### Task description
Copy out the entire listing below exactly, but without its pictures.

### Records for processing
= = =

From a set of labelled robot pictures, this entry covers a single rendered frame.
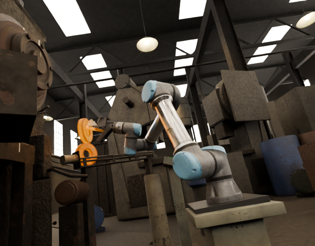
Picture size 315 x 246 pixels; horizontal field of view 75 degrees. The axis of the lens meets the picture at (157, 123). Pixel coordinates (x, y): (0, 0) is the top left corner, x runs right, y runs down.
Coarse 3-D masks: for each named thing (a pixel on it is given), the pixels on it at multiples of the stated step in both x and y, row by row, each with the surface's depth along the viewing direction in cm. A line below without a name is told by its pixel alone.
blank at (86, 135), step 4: (80, 120) 124; (84, 120) 126; (88, 120) 133; (80, 124) 122; (84, 124) 125; (80, 128) 121; (84, 128) 124; (80, 132) 121; (84, 132) 123; (88, 132) 132; (92, 132) 135; (80, 136) 121; (84, 136) 122; (88, 136) 127; (92, 136) 134; (84, 140) 123; (88, 140) 126
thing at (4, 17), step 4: (0, 16) 94; (4, 16) 97; (8, 16) 100; (0, 20) 94; (4, 20) 96; (8, 20) 99; (12, 20) 103; (16, 20) 106; (20, 24) 109; (44, 96) 122; (44, 100) 121; (40, 104) 116
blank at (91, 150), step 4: (80, 144) 135; (84, 144) 137; (88, 144) 140; (92, 144) 143; (76, 148) 134; (80, 148) 134; (84, 148) 136; (88, 148) 139; (92, 148) 141; (80, 152) 133; (92, 152) 140; (96, 152) 143; (80, 156) 132; (92, 156) 140; (80, 160) 132; (88, 164) 135
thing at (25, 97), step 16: (0, 64) 39; (16, 64) 41; (32, 64) 43; (0, 80) 38; (16, 80) 40; (32, 80) 42; (0, 96) 38; (16, 96) 39; (32, 96) 41; (0, 112) 37; (16, 112) 38; (32, 112) 40; (0, 128) 46; (16, 128) 47; (32, 128) 49
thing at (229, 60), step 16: (208, 0) 578; (224, 0) 544; (208, 16) 612; (224, 16) 543; (208, 32) 677; (224, 32) 528; (224, 48) 520; (240, 48) 499; (192, 64) 914; (240, 64) 498; (288, 64) 1056; (64, 80) 815; (192, 80) 974; (272, 80) 1220; (80, 96) 976; (192, 96) 1021; (80, 112) 1012; (96, 112) 1206; (208, 144) 946; (272, 192) 389
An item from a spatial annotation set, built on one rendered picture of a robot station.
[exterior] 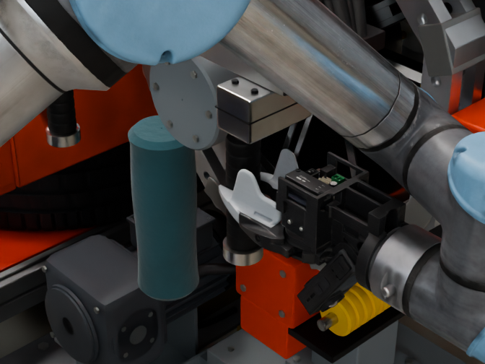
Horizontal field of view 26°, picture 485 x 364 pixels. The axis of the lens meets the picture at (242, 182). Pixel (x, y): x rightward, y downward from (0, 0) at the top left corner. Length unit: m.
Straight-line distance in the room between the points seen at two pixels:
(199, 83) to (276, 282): 0.38
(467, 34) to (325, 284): 0.31
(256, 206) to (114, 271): 0.69
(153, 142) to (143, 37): 0.80
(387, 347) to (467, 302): 0.87
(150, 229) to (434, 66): 0.50
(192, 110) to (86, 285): 0.53
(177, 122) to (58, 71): 0.67
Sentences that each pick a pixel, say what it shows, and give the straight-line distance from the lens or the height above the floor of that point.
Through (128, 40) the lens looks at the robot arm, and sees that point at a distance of 0.57.
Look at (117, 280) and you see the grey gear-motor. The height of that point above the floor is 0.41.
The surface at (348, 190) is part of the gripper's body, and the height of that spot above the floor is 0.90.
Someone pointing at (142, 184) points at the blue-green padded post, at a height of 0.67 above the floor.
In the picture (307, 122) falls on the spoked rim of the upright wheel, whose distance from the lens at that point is 1.47.
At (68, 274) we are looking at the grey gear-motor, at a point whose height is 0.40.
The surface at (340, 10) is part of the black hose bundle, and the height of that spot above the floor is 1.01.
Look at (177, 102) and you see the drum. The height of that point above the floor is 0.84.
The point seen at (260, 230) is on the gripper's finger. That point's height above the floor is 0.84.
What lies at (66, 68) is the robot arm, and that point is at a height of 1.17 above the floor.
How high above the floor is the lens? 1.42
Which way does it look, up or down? 32 degrees down
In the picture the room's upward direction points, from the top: straight up
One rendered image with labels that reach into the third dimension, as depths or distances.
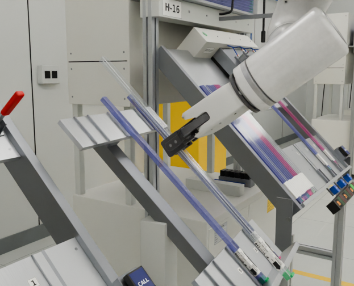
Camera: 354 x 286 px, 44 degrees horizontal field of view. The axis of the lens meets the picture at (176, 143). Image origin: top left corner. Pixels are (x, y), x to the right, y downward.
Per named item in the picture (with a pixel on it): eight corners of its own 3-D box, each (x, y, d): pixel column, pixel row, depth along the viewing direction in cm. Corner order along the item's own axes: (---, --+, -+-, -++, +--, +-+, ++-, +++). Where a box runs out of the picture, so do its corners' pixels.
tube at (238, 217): (288, 278, 73) (293, 274, 73) (286, 281, 72) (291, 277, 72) (103, 61, 83) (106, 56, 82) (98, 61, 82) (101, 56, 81)
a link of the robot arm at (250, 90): (254, 60, 75) (240, 70, 76) (238, 58, 67) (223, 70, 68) (283, 101, 73) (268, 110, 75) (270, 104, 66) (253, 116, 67)
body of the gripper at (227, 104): (246, 70, 76) (198, 106, 81) (227, 69, 67) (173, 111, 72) (271, 105, 75) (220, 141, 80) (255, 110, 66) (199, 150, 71)
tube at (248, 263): (263, 282, 87) (269, 278, 86) (262, 285, 86) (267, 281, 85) (103, 100, 97) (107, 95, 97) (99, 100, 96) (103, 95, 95)
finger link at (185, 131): (223, 102, 71) (211, 114, 76) (184, 123, 68) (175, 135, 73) (227, 108, 71) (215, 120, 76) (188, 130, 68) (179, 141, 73)

= = =

### Response to the exercise
From a set of labelled robot pictures, this entry covers a single rendered frame.
Picture size 315 x 246 pixels; horizontal field of view 75 degrees. The axis of the lens meets the picture at (157, 123). Pixel coordinates (x, y): (0, 0) is the top left corner, x runs right, y runs down.
Coarse 3-D masks: for each named thing (a pixel on it is given), the pixels on it at multiples of the stated step in both x and y, row by row, each with the surface's depth along the viewing direction in cm. A line below without a name is told by its pixel alone.
blank at (86, 135), step 4: (80, 120) 124; (84, 120) 126; (88, 120) 133; (80, 124) 122; (84, 124) 125; (80, 128) 121; (84, 128) 124; (80, 132) 121; (84, 132) 123; (88, 132) 132; (92, 132) 135; (80, 136) 121; (84, 136) 122; (88, 136) 127; (92, 136) 134; (84, 140) 123; (88, 140) 126
thing at (4, 17), step 4: (0, 16) 94; (4, 16) 97; (8, 16) 100; (0, 20) 94; (4, 20) 96; (8, 20) 99; (12, 20) 103; (16, 20) 106; (20, 24) 109; (44, 96) 122; (44, 100) 121; (40, 104) 116
blank at (91, 150), step 4: (80, 144) 135; (84, 144) 137; (88, 144) 140; (92, 144) 143; (76, 148) 134; (80, 148) 134; (84, 148) 136; (88, 148) 139; (92, 148) 141; (80, 152) 133; (92, 152) 140; (96, 152) 143; (80, 156) 132; (92, 156) 140; (80, 160) 132; (88, 164) 135
thing at (25, 97), step 16: (0, 64) 39; (16, 64) 41; (32, 64) 43; (0, 80) 38; (16, 80) 40; (32, 80) 42; (0, 96) 38; (16, 96) 39; (32, 96) 41; (0, 112) 37; (16, 112) 38; (32, 112) 40; (0, 128) 46; (16, 128) 47; (32, 128) 49
thing at (229, 60), step 16: (208, 0) 578; (224, 0) 544; (208, 16) 612; (224, 16) 543; (208, 32) 677; (224, 32) 528; (224, 48) 520; (240, 48) 499; (192, 64) 914; (240, 64) 498; (288, 64) 1056; (64, 80) 815; (192, 80) 974; (272, 80) 1220; (80, 96) 976; (192, 96) 1021; (80, 112) 1012; (96, 112) 1206; (208, 144) 946; (272, 192) 389
An item from a spatial annotation set, built on one rendered picture of a robot station.
[exterior] 
Horizontal field of view 26°, picture 485 x 364 pixels. The axis of the lens meets the picture at (242, 182). Pixel (x, y): x rightward, y downward from (0, 0) at the top left corner. Length unit: m.
Straight-line distance in the room between the points seen at two pixels:
(199, 83) to (276, 282): 0.38
(467, 34) to (325, 284): 0.31
(256, 206) to (114, 271): 0.69
(153, 142) to (143, 37): 0.80
(387, 347) to (467, 302): 0.87
(150, 229) to (434, 66): 0.50
(192, 110) to (86, 285): 0.53
(177, 122) to (58, 71): 0.67
Sentences that each pick a pixel, say what it shows, and give the straight-line distance from the lens or the height above the floor of that point.
Through (128, 40) the lens looks at the robot arm, and sees that point at a distance of 0.57.
Look at (117, 280) and you see the grey gear-motor. The height of that point above the floor is 0.41.
The surface at (348, 190) is part of the gripper's body, and the height of that spot above the floor is 0.90.
Someone pointing at (142, 184) points at the blue-green padded post, at a height of 0.67 above the floor.
In the picture (307, 122) falls on the spoked rim of the upright wheel, whose distance from the lens at that point is 1.47.
At (68, 274) we are looking at the grey gear-motor, at a point whose height is 0.40.
The surface at (340, 10) is part of the black hose bundle, and the height of that spot above the floor is 1.01.
Look at (177, 102) and you see the drum. The height of that point above the floor is 0.84.
The point seen at (260, 230) is on the gripper's finger. That point's height above the floor is 0.84.
What lies at (66, 68) is the robot arm, and that point is at a height of 1.17 above the floor.
How high above the floor is the lens? 1.42
Which way does it look, up or down? 32 degrees down
In the picture the room's upward direction points, from the top: straight up
One rendered image with labels that reach into the third dimension, as depths or distances.
Camera: 354 x 286 px, 44 degrees horizontal field of view. The axis of the lens meets the picture at (176, 143). Image origin: top left corner. Pixels are (x, y), x to the right, y downward.
Per named item in the picture (with a pixel on it): eight corners of its own 3-D box, each (x, y, d): pixel column, pixel row, depth along the viewing direction in cm. Corner order along the item's own axes: (---, --+, -+-, -++, +--, +-+, ++-, +++). Where a box runs out of the picture, so do its corners' pixels.
tube at (238, 217): (288, 278, 73) (293, 274, 73) (286, 281, 72) (291, 277, 72) (103, 61, 83) (106, 56, 82) (98, 61, 82) (101, 56, 81)
a link of the robot arm at (250, 90): (254, 60, 75) (240, 70, 76) (238, 58, 67) (223, 70, 68) (283, 101, 73) (268, 110, 75) (270, 104, 66) (253, 116, 67)
body of the gripper at (227, 104): (246, 70, 76) (198, 106, 81) (227, 69, 67) (173, 111, 72) (271, 105, 75) (220, 141, 80) (255, 110, 66) (199, 150, 71)
tube at (248, 263): (263, 282, 87) (269, 278, 86) (262, 285, 86) (267, 281, 85) (103, 100, 97) (107, 95, 97) (99, 100, 96) (103, 95, 95)
finger link at (185, 131): (223, 102, 71) (211, 114, 76) (184, 123, 68) (175, 135, 73) (227, 108, 71) (215, 120, 76) (188, 130, 68) (179, 141, 73)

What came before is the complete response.